Neural networks for natural language processing

Natural Language Processing (NLP) refers to tools and methods to explore text data as well as identifiy patterns and making predictions.

This article is composed from Google’s view on NLP evolution.

Types of NLP models

NLP model type	Example use case
Sequence-to-one	Text summarization or classification.
One-to-sequence	Text generation.
Sequence-to-sequence	Language translation.

Word2vec starts the game for NLP neural networks

Word2Vec was developed by Google on 2013. Its goal is to learn the embedding matrix size [words] x [dimensions]. To put is simply, this means creating numerical representation for words.

Two common approaches to product the vectors:

Word2vec approach	Explanation
Continuous Bag of Words (CBOW)	Predict center word given the surrounding words
Skip-gram	Predict surrounding words given the center word

Encoder-Decoder in NLP

Language translation is a well-known NLP application for Encoder-Decoder architecture. This approach tries to

In the last network layer the sampled softmax function computes probabilities for large word vocabularies.

Beam search provides an efficient way to find the next word based on Encoder-Decoder model.

Attention mechanism

Attention mechanism is an Recurrent Neural Network (RNN) architecture. It should improve Encoder-Decoder models for language translations by solving the problem of fixed length outputs among the other benefits.

As the name suggests, more attention can be paid to relevant words thanks to context vectors.

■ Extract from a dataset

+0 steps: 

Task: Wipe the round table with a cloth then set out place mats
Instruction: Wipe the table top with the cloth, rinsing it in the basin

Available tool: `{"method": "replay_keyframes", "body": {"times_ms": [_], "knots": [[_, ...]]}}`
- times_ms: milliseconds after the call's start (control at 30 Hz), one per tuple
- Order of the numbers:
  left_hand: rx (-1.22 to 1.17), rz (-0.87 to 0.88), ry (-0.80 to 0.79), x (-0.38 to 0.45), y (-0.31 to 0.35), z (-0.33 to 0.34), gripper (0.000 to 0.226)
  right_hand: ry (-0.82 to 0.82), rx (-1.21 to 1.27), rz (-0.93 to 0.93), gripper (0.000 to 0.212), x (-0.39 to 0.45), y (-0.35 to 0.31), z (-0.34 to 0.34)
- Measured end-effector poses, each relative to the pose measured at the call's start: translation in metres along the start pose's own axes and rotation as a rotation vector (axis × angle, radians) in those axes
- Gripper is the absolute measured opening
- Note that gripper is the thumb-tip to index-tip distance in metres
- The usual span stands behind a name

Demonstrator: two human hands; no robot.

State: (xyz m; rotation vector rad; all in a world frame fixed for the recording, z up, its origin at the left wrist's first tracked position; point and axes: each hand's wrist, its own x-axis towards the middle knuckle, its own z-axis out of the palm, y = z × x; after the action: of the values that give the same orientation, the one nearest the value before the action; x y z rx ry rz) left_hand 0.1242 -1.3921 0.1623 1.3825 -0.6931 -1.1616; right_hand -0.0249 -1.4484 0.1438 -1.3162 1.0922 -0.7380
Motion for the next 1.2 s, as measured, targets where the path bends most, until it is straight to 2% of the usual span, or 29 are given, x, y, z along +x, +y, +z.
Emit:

The main differeneces to traditional Encoder-Decoder:

Encoder passes more data to Decoder as each word has a hidden state
Extra step before output

Transformers in NLP

A Sequence-to-Sequence architecture. Can process the whole input at once unlike RNNs.

BERT

Bidirectional Encoder Representations from Transformers. Developed by Google 2018 and powers the Google search. It is trained by Wikipedia and BookCorpus.

Can handle long input texts. Works for both sentence and token level tasks. Compared to Transformers, BERT considers the order of the words in the model.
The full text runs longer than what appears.